Thomas A. Johnston was born in Cooper County, Missouri, in 1848.

Johnston joined the Confederate Army in October 1864, and served under General John Marmaduke and General Sterling Price through the end of the war. After the war, Johnston studied for two years at a private academy in Prairie Home, Missouri, before entering the Kemper Family School in fall 1867. He studied under Professor Frederick T. Kemper until 1871, then was admitted to the senior class of the University of Missouri and graduated with an A.B.

==Career==
After graduating, Johnston returned to the Kemper School as an instructor.
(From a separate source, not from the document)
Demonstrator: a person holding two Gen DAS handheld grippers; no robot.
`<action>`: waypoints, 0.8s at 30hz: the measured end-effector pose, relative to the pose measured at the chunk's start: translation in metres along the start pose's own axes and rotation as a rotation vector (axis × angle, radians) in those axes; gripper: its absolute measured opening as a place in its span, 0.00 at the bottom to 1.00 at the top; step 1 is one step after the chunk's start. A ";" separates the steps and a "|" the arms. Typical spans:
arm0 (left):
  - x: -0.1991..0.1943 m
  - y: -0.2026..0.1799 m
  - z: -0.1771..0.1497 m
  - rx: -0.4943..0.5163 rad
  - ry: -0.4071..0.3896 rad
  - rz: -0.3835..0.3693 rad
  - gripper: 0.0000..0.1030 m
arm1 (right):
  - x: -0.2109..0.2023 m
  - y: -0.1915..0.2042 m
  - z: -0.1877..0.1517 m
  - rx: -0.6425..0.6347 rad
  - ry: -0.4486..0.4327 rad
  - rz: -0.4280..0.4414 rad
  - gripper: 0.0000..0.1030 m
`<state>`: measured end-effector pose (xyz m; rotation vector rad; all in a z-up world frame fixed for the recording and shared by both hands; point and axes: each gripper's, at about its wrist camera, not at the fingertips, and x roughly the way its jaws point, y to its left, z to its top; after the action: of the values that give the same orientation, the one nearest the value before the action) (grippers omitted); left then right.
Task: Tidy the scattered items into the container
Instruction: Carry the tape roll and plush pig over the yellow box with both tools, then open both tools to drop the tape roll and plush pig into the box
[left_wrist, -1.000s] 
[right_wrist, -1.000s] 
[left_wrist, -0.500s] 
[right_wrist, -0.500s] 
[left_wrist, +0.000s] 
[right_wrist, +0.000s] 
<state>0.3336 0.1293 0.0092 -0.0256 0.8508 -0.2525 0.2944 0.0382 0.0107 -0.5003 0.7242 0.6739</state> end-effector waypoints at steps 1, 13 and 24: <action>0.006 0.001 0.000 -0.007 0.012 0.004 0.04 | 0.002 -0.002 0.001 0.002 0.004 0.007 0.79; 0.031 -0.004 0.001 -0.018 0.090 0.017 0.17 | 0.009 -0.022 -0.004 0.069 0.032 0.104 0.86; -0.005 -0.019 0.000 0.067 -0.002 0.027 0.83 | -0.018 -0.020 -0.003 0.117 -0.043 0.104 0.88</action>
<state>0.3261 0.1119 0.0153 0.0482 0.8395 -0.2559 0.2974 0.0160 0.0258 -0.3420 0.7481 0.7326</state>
Following the death of the school founder in 1881, Johnston was named Kemper president and placed in control of the school. At one point, he was instructor of Latin at the University of Missouri.

Johnston changed the Kemper School into a military school, led it through its largest period of growth, and established its national reputation. In 1885, he added the military training program and structure to Kemper, then changed the name to Kemper Military School in 1899. It was advertised as the "West Point of the West".

Most of the buildings on campus were constructed during Johnston's tenure. He introduced the Standard of Honor in 1915, began a formal ROTC program in 1916, and added a junior college in 1923. He saw enrollment grow from around 60 in the 1880s and 1890s to 160 by 1910 to 517 in 1918. In the 1920s enrollment stayed steady at around 350 cadets. In 1928, Johnston announced his retirement as superintendent and selected Colonel Arthur M. Hitch to lead the school. Johnston continued as president of Kemper until his death. He was president and principal owner of the Kemper Military School Corporation.

==Personal life==
Johnston had four children: Bertha, Rea Alexander, Harris Cecil and Alice Ewing. His daughter Alice married his successor Arthur M. Hutch. After Hitch retired in 1948, his son Harris was selected as the new superintendent.

Johnston died on February 5, 1934, at his apartment in Boonville. He was buried in Walnut Grove Cemetery.